If you don't want to go fetch the complete papers, here's a summary. The first 2 discuss the Space nanokernel, the 3rd discussed the cache nanokernel, and the last discusses exokernel.

The complete Adeos approach has been thoroughly documented in a whitepaper published more than a year ago entitled "Adaptive Domain Environment for Operating Systems" and available here: The current implementation is slightly different. Mainly, we do not implement the functionality to move Linux out of ring 0. Although of interest, this approach is not very portable.

Instead, our patch taps right into Linux's main source of control over the hardware, the interrupt dispatching code, and inserts an interrupt pipeline which can then serve all the nanokernel's clients, including Linux.

This is not a novelty in itself. Other OSes have been modified in such a way for a wide range of purposes. One of the most interesting examples is described by Stodolsky, Chen, and Bershad in a paper entitled "Fast Interrupt Priority Management in Operating System Kernels" published in 1993 as part of the Usenix Microkernels and Other Kernel Architectures Symposium. In that case, cli/sti were replaced by virtual cli/sti which did not modify the real interrupt mask in any way. Instead, interrupts were defered and delivered to the OS upon a call to the virtualized sti.

Mainly, this resulted in increased performance for the OS. Although we haven't done any measurements on Linux's interrupt handling performance with Adeos, our nanokernel includes by definition the code implementing the technique described in the abovementioned Stodolsky paper, which we use to redirect the hardware interrupt flow to the pipeline.

In terms of implementation, the Adeos' code is rather short since we focused on setting the foundations for sharing interrupts between domains. Here are the files we added:
kernel/adeos.c: Architecture-independent domain code.
arch/i386/kernel/adeos.c: Architecture-dependent domain code.
arch/i386/kernel/ipipe.c: Interrupt pipeline code.
include/asm-i386/adeos.h: Arch-dependent Adeos header.
include/linux/adeos.h: Main (arch-independent) Adeos header.

As you can see, only the i386 is currently supported. Nonetheless, most of the architecture-dependent code is easily portable to other architectures.
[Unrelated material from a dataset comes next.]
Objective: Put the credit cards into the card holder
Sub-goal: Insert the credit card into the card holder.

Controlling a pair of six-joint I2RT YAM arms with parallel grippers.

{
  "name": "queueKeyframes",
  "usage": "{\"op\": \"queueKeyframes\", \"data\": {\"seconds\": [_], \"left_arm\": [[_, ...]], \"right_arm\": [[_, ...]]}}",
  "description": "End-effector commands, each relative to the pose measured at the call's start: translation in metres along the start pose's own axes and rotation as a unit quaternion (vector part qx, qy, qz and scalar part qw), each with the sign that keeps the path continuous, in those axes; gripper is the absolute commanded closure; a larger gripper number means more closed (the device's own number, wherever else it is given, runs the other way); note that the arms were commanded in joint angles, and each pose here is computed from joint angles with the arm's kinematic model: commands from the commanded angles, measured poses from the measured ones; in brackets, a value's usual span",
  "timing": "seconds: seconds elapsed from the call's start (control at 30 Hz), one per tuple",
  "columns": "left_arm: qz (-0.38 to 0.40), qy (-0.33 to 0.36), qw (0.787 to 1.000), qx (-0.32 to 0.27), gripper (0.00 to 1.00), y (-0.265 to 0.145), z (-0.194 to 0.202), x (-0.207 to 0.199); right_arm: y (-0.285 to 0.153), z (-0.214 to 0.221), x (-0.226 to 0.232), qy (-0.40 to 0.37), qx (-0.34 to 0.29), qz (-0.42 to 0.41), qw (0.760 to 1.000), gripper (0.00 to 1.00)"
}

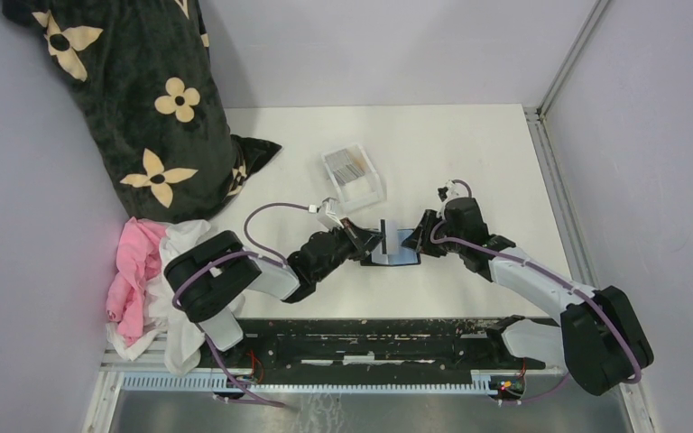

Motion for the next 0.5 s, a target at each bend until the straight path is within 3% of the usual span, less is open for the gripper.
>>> {"op": "queueKeyframes", "data": {"seconds": [0.0,0.17,0.47], "left_arm": [[-0.047,0.001,0.999,-0.027,0.97,0.018,0.002,0.004],[-0.080,0.011,0.996,-0.023,0.97,0.024,0.010,0.011],[-0.107,0.023,0.994,-0.014,0.97,0.022,0.016,0.023]], "right_arm": [[0.002,-0.020,-0.001,-0.032,-0.040,0.042,0.998,0.72],[0.010,-0.023,-0.009,-0.041,-0.034,0.078,0.996,0.86],[0.026,-0.023,-0.027,-0.046,-0.024,0.124,0.991,0.93]]}}
Point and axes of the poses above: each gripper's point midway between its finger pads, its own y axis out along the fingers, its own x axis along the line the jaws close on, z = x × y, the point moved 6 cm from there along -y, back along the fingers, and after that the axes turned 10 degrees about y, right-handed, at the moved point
We also modified some files to tap into Linux interrupt dispatching (all the modifications are encapsulated in #ifdef CONFIG_ADEOS/#endif):


We modified the idle task so it gives control back to Adeos in order for the ipipe to continue propagation:

We modified init/main.c to initialize Adeos very early in the startup.

Of course, we also added the appropriate makefile modifications and config options so that you can choose to enable/disable Adeos as part of the kernel build configuration.

Here is Adeos' public API:

int adeos_register_domain(adomain_t *adp, adattr_t *attr);
Register a new domain using the properties defined in the attribute.

void adeos_unregister_domain(adomain_t *adp);
Remove "adp" domain.

void adeos_renice_domain(adomain_t *adp, int newpri);
Change "adp"'s priority in the ipipe.

void adeos_suspend_domain(void);
This domain is done dealing with the current interrupt. This signals the ipipe to provide the interrupt to the next ipipe stage.

void adeos_virtualize_irq(unsigned irq, void (*handler)(void), int (*acknowledge)(unsigned));
Provide a handler and an acknowledgment function for "irq".

void adeos_control_irq(unsigned irq, unsigned clrmask, unsigned setmask);
Change the current domain's handling mask for irq "irq". "clrmask" is applied first and then "setmask" is applied.

void adeos_stall_ipipe(void);
Stall the current domain's ipipe stage. Alternative to cli.

void adeos_unstall_ipipe(void);
Unstall the current domain's ipipe stage. Alternative to sti.

void adeos_restore_ipipe(unsigned x);
Restore the ipipe from its saved state. Alternative to __restore_flags() and local_irq_restore(). This is used with the following defines:
#define adeos_test_ipipe() test_bit(IPIPE_STALL_FLAG,&adp_current->status)
#define adeos_test_and_stall_ipipe() test_and_set_bit(IPIPE_STALL_FLAG,&adp_current->status)
Which replace __save_flags and local_irq_save(), respectively.

In Linux's case, adeos_register_domain() is called very early during system startup. set_intr_gate() in arch/i386/kernel/traps.c is then modified to call on adeos_virtualize_irq() so that Linux would tell the ipipe that it needs the irq passed to set_intr_gate().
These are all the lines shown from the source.